As much as possible, we strive to model computation as stateless transformations on simple data, rather than as stateful interaction models.
All components can run in a single executable binary, without IPC overhead. Among other reasons, this is incredibly useful for testing and simulation.
Entire system can run as a single executable binary. In particular, this requires that all boundary components communicate via well-defined code interfaces whose implementations can vary (e.g., no explicit coupling via REST API calls, etc).
Pervasive Virtual Time
North of the network stack, all time is simulated. All components requiring time use a centrally configurable clock, and use it to derive all timing information. This allows us to use logical clocks to simulate and test complicated race conditions.
Pervasive Virtual IO
Likewise, network and file IO should be done against code interfaces, rather than directly against network and file APIs.
Network IO, and File IO Operations Modeled as Commands
Not obvious. Wherever possible, model network and file IO operations as time-independent, location-parameterizable operations.
Many teams reside on the same logical "API Gateway". The gateway is the source of truth for "the publicly accessible surface area."
Pervasive, live metrics allow us to wire the API gateway to an appropriate system for processing, indexing, and search/visualization.
End-to-End Request Tracing
We should be able to trace a single request through all layers of the system, including plugin-provided middleware.
Customer Request Isolation
An operator should be able to segment and directly observe specific requests from specific customer/clients, without the request needing to filter through the metric pipeline. This is important for livesite issues.
Pervasive, Audit-Ready Event Logging
All systems dump to a virtual service interface that we can hook up to a SIEM.
Independently Deployable Applications/Namespaces
A single Gateway instance handles application namespaces potentially owned by many teams.

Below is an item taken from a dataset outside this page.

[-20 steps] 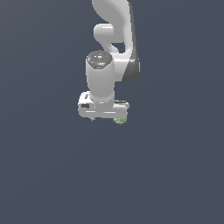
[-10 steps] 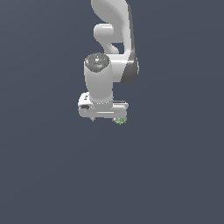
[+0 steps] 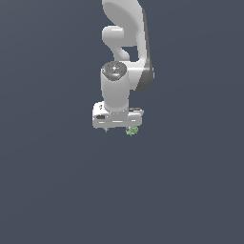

We should be able to stage, preview, test, approve configuration and data-plane changes. This includes:
- New middleware
- New API schemas
- New live-load configuration (including support-created customer isolation requests)
The system needs to support multiple concurrent production versions. This is needed for segmented rollouts, gradual rollouts, etc.
We should be able to select specific sets of customers and quietly point them at new API versions for testing, request isolation, etc.
All traffic changes (whether full-fleet or segmented) should support gradual rollout with one-click rollback mechanisms.